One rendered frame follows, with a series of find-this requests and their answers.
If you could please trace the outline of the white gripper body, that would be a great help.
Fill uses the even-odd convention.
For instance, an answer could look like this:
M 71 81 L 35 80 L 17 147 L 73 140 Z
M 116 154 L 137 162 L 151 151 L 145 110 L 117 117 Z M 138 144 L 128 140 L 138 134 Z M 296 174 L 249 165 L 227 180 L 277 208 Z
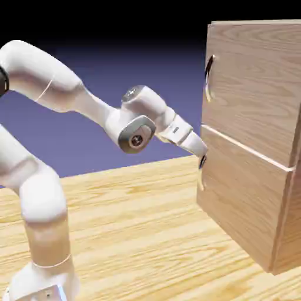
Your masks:
M 208 147 L 194 131 L 191 131 L 189 135 L 179 144 L 179 147 L 192 153 L 198 158 L 206 156 Z

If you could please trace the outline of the light wood cabinet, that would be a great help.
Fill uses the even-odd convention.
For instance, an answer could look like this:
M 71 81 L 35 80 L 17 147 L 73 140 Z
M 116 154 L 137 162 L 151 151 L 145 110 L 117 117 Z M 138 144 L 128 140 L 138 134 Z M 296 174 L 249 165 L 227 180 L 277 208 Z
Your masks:
M 261 267 L 301 266 L 301 20 L 208 26 L 198 205 Z

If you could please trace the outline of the light wood cabinet door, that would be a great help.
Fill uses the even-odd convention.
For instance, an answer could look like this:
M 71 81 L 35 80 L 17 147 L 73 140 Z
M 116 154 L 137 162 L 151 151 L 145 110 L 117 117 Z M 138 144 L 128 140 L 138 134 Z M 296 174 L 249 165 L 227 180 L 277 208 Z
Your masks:
M 274 275 L 287 192 L 295 168 L 261 158 L 202 126 L 209 151 L 198 175 L 198 205 Z
M 301 20 L 208 26 L 212 64 L 204 124 L 279 164 L 296 163 L 301 113 Z

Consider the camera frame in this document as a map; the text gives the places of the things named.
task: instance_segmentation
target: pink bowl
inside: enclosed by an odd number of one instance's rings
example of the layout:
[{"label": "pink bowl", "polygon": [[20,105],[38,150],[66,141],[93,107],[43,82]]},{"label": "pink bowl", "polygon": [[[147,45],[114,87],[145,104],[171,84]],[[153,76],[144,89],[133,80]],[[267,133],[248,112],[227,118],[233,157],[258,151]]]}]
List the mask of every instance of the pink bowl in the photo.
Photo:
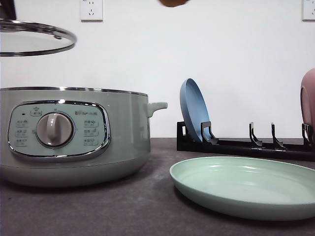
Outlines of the pink bowl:
[{"label": "pink bowl", "polygon": [[303,123],[315,130],[315,68],[308,71],[301,83],[301,109]]}]

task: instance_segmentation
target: dish rack
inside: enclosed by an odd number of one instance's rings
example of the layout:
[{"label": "dish rack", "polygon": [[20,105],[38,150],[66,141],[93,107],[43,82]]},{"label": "dish rack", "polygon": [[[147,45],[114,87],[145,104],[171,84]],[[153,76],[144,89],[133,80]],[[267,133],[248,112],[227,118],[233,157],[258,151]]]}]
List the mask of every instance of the dish rack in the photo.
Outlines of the dish rack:
[{"label": "dish rack", "polygon": [[[271,124],[272,143],[263,142],[254,135],[254,124],[249,124],[250,141],[216,138],[211,131],[211,121],[201,123],[202,142],[195,142],[189,135],[185,122],[177,122],[177,150],[230,155],[244,155],[275,159],[315,161],[315,145],[312,141],[313,129],[302,124],[303,144],[284,144],[275,136],[275,125]],[[209,130],[211,139],[205,138],[204,130]]]}]

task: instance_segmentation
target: blue plate
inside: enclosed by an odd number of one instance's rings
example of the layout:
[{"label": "blue plate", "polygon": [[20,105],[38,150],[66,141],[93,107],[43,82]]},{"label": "blue plate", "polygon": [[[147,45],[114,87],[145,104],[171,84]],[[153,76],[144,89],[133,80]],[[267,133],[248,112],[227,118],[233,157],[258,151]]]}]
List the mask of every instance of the blue plate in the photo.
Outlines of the blue plate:
[{"label": "blue plate", "polygon": [[[195,142],[202,142],[201,123],[210,121],[206,103],[193,79],[183,82],[180,91],[180,103],[185,125]],[[208,129],[204,130],[206,139],[211,139]]]}]

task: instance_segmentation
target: dial
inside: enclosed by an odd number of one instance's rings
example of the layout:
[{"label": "dial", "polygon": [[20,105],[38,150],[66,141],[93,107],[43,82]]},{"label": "dial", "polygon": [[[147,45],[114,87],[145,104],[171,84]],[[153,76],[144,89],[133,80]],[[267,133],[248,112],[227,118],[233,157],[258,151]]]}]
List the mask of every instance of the dial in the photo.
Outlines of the dial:
[{"label": "dial", "polygon": [[73,134],[70,119],[60,113],[44,115],[37,123],[37,138],[45,145],[56,147],[65,144]]}]

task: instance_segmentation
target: cooker handle
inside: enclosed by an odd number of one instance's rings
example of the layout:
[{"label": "cooker handle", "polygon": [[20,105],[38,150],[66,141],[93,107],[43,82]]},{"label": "cooker handle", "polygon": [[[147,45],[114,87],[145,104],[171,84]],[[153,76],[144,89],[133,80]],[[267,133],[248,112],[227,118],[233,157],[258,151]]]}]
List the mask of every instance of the cooker handle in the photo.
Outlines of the cooker handle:
[{"label": "cooker handle", "polygon": [[148,118],[153,116],[153,113],[157,110],[166,109],[167,102],[151,102],[147,104]]}]

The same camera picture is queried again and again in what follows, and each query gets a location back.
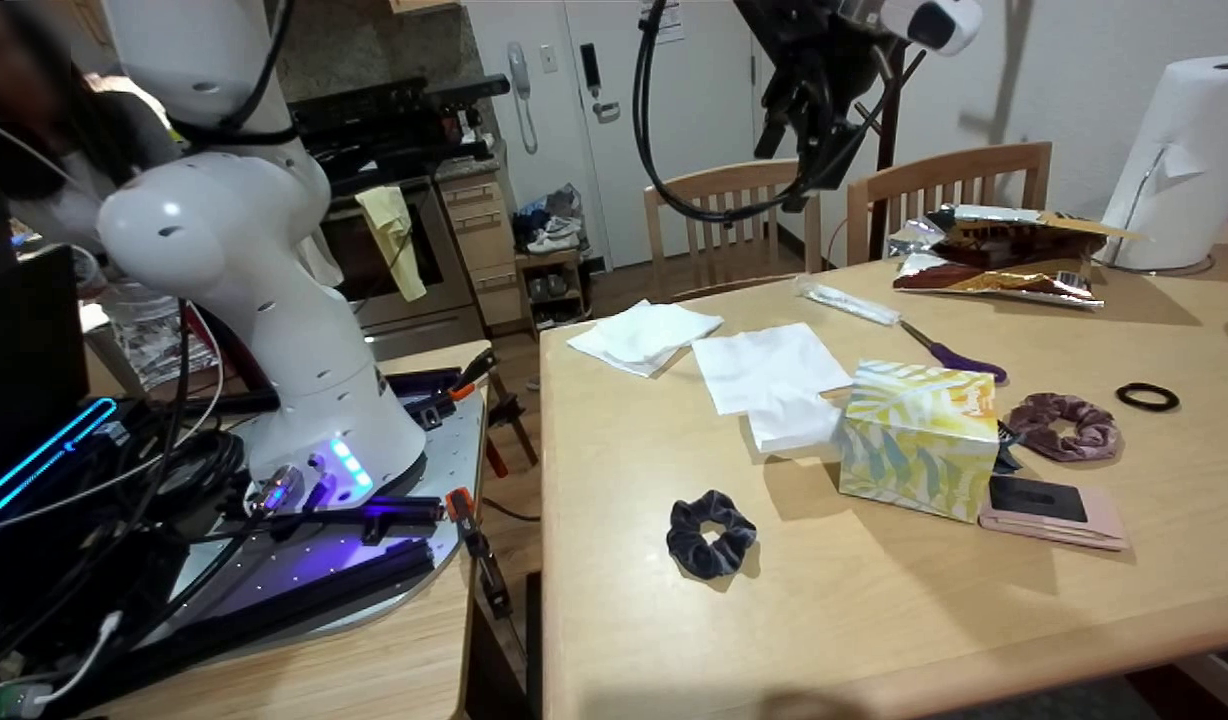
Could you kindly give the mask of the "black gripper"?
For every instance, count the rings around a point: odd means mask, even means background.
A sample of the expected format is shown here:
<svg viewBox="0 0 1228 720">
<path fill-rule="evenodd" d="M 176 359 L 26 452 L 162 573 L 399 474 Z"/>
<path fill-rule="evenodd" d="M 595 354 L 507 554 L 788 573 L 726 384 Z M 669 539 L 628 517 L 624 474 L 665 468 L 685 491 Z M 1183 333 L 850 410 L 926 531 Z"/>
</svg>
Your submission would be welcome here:
<svg viewBox="0 0 1228 720">
<path fill-rule="evenodd" d="M 886 54 L 874 0 L 747 0 L 747 29 L 773 61 L 755 158 L 769 162 L 795 133 L 795 179 L 783 195 L 834 188 L 864 142 L 847 110 L 874 83 Z"/>
</svg>

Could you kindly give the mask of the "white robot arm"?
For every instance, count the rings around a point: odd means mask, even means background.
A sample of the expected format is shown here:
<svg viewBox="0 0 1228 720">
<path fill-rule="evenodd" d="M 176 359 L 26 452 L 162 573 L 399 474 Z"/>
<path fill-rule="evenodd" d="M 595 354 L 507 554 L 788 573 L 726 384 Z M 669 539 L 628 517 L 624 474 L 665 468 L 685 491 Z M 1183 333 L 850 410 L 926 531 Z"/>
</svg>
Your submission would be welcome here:
<svg viewBox="0 0 1228 720">
<path fill-rule="evenodd" d="M 96 217 L 143 290 L 211 314 L 261 364 L 277 410 L 238 429 L 247 517 L 359 508 L 419 464 L 429 435 L 375 369 L 351 304 L 301 252 L 329 177 L 277 80 L 263 0 L 99 0 L 125 74 L 188 142 Z"/>
</svg>

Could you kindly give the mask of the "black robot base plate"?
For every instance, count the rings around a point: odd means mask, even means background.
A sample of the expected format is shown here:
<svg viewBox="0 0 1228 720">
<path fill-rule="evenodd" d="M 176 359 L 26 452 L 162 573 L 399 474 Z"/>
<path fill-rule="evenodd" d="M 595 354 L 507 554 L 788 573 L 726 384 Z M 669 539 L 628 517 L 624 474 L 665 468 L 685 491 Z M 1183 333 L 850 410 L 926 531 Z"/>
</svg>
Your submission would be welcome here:
<svg viewBox="0 0 1228 720">
<path fill-rule="evenodd" d="M 277 517 L 158 627 L 99 664 L 47 720 L 80 717 L 221 657 L 369 625 L 430 585 L 459 550 L 444 497 L 475 484 L 482 394 L 430 410 L 429 452 L 364 508 Z"/>
</svg>

------------------------------------------------

* WHAT YOU NEED TO DO: Print out every entry above without changing a word, and leave out the pictures.

* EXERCISE SOLUTION:
One rendered frame follows, with a series of find-this requests and their answers.
If you could please trace the outline of the white gripper body, that would be a great help.
Fill uses the even-odd convention.
For instance, an answer could look like this:
M 71 81 L 35 80 L 17 147 L 73 140 Z
M 116 154 L 137 162 L 151 151 L 145 110 L 117 117 Z M 138 144 L 128 140 L 138 134 Z M 296 174 L 249 165 L 227 180 L 277 208 Z
Your masks:
M 208 147 L 194 131 L 191 131 L 189 135 L 179 144 L 179 147 L 192 153 L 198 158 L 206 156 Z

If you could please trace the outline of the light wood cabinet, that would be a great help.
Fill uses the even-odd convention.
For instance, an answer could look like this:
M 71 81 L 35 80 L 17 147 L 73 140 Z
M 116 154 L 137 162 L 151 151 L 145 110 L 117 117 Z M 138 144 L 128 140 L 138 134 Z M 296 174 L 249 165 L 227 180 L 277 208 Z
Your masks:
M 261 267 L 301 266 L 301 20 L 208 26 L 198 205 Z

If you could please trace the outline of the light wood cabinet door, that would be a great help.
Fill uses the even-odd convention.
For instance, an answer could look like this:
M 71 81 L 35 80 L 17 147 L 73 140 Z
M 116 154 L 137 162 L 151 151 L 145 110 L 117 117 Z M 138 144 L 128 140 L 138 134 Z M 296 174 L 249 165 L 227 180 L 277 208 Z
Your masks:
M 274 275 L 287 192 L 295 168 L 261 158 L 202 126 L 209 151 L 198 175 L 198 205 Z
M 301 20 L 208 26 L 212 64 L 204 124 L 279 164 L 296 163 L 301 113 Z

Consider the camera frame in this document as a map; the text gives the places of the things named.
task: instance_segmentation
target: pink bowl
inside: enclosed by an odd number of one instance's rings
example of the layout:
[{"label": "pink bowl", "polygon": [[20,105],[38,150],[66,141],[93,107],[43,82]]},{"label": "pink bowl", "polygon": [[[147,45],[114,87],[145,104],[171,84]],[[153,76],[144,89],[133,80]],[[267,133],[248,112],[227,118],[233,157],[258,151]]]}]
List the mask of every instance of the pink bowl in the photo.
Photo:
Outlines of the pink bowl:
[{"label": "pink bowl", "polygon": [[303,123],[315,130],[315,68],[308,71],[301,83],[301,109]]}]

task: instance_segmentation
target: dish rack
inside: enclosed by an odd number of one instance's rings
example of the layout:
[{"label": "dish rack", "polygon": [[20,105],[38,150],[66,141],[93,107],[43,82]]},{"label": "dish rack", "polygon": [[[147,45],[114,87],[145,104],[171,84]],[[153,76],[144,89],[133,80]],[[267,133],[248,112],[227,118],[233,157],[258,151]]]}]
List the mask of every instance of the dish rack in the photo.
Outlines of the dish rack:
[{"label": "dish rack", "polygon": [[[271,124],[272,143],[263,142],[254,135],[254,124],[249,124],[250,141],[216,138],[211,131],[211,121],[201,123],[202,142],[195,142],[189,135],[185,122],[177,122],[177,150],[230,155],[244,155],[275,159],[315,161],[315,145],[312,141],[313,129],[302,124],[303,144],[284,144],[275,136],[275,125]],[[209,130],[211,139],[205,138],[204,130]]]}]

task: instance_segmentation
target: blue plate
inside: enclosed by an odd number of one instance's rings
example of the layout:
[{"label": "blue plate", "polygon": [[20,105],[38,150],[66,141],[93,107],[43,82]]},{"label": "blue plate", "polygon": [[[147,45],[114,87],[145,104],[171,84]],[[153,76],[144,89],[133,80]],[[267,133],[248,112],[227,118],[233,157],[258,151]]]}]
List the mask of every instance of the blue plate in the photo.
Outlines of the blue plate:
[{"label": "blue plate", "polygon": [[[195,142],[202,142],[201,123],[210,121],[206,103],[193,79],[183,82],[180,91],[180,103],[185,125]],[[208,129],[204,130],[206,139],[211,139]]]}]

task: instance_segmentation
target: dial
inside: enclosed by an odd number of one instance's rings
example of the layout:
[{"label": "dial", "polygon": [[20,105],[38,150],[66,141],[93,107],[43,82]]},{"label": "dial", "polygon": [[[147,45],[114,87],[145,104],[171,84]],[[153,76],[144,89],[133,80]],[[267,133],[248,112],[227,118],[233,157],[258,151]]]}]
List the mask of every instance of the dial in the photo.
Outlines of the dial:
[{"label": "dial", "polygon": [[73,134],[70,119],[60,113],[44,115],[37,123],[37,138],[45,145],[56,147],[65,144]]}]

task: instance_segmentation
target: cooker handle
inside: enclosed by an odd number of one instance's rings
example of the layout:
[{"label": "cooker handle", "polygon": [[20,105],[38,150],[66,141],[93,107],[43,82]]},{"label": "cooker handle", "polygon": [[[147,45],[114,87],[145,104],[171,84]],[[153,76],[144,89],[133,80]],[[267,133],[248,112],[227,118],[233,157],[258,151]]]}]
List the mask of every instance of the cooker handle in the photo.
Outlines of the cooker handle:
[{"label": "cooker handle", "polygon": [[148,118],[153,116],[153,113],[157,110],[166,109],[167,102],[151,102],[147,104]]}]

The same camera picture is queried again and again in what follows, and each query gets a location back.
Could you kindly give the mask of the "black gripper"?
For every instance, count the rings around a point: odd means mask, even means background.
A sample of the expected format is shown here:
<svg viewBox="0 0 1228 720">
<path fill-rule="evenodd" d="M 176 359 L 26 452 L 162 573 L 399 474 Z"/>
<path fill-rule="evenodd" d="M 595 354 L 507 554 L 788 573 L 726 384 Z M 669 539 L 628 517 L 624 474 L 665 468 L 685 491 Z M 1183 333 L 850 410 L 926 531 Z"/>
</svg>
Your submission would be welcome here:
<svg viewBox="0 0 1228 720">
<path fill-rule="evenodd" d="M 886 54 L 874 0 L 747 0 L 747 29 L 773 61 L 755 158 L 769 162 L 795 133 L 795 179 L 783 195 L 834 188 L 864 142 L 847 110 L 874 83 Z"/>
</svg>

Could you kindly give the mask of the "white robot arm"?
For every instance, count the rings around a point: odd means mask, even means background.
A sample of the expected format is shown here:
<svg viewBox="0 0 1228 720">
<path fill-rule="evenodd" d="M 176 359 L 26 452 L 162 573 L 399 474 Z"/>
<path fill-rule="evenodd" d="M 595 354 L 507 554 L 788 573 L 726 384 Z M 669 539 L 628 517 L 624 474 L 665 468 L 685 491 Z M 1183 333 L 850 410 L 926 531 Z"/>
</svg>
Your submission would be welcome here:
<svg viewBox="0 0 1228 720">
<path fill-rule="evenodd" d="M 96 217 L 143 290 L 211 314 L 261 364 L 277 410 L 238 429 L 247 517 L 359 508 L 419 464 L 429 435 L 375 369 L 351 304 L 301 252 L 329 177 L 277 80 L 263 0 L 99 0 L 125 74 L 188 142 Z"/>
</svg>

Could you kindly give the mask of the "black robot base plate"?
For every instance, count the rings around a point: odd means mask, even means background.
A sample of the expected format is shown here:
<svg viewBox="0 0 1228 720">
<path fill-rule="evenodd" d="M 176 359 L 26 452 L 162 573 L 399 474 Z"/>
<path fill-rule="evenodd" d="M 595 354 L 507 554 L 788 573 L 726 384 Z M 669 539 L 628 517 L 624 474 L 665 468 L 685 491 Z M 1183 333 L 850 410 L 926 531 Z"/>
</svg>
Your submission would be welcome here:
<svg viewBox="0 0 1228 720">
<path fill-rule="evenodd" d="M 277 517 L 158 627 L 99 664 L 47 720 L 80 717 L 221 657 L 369 625 L 430 585 L 459 550 L 444 497 L 475 484 L 482 394 L 430 410 L 429 452 L 364 508 Z"/>
</svg>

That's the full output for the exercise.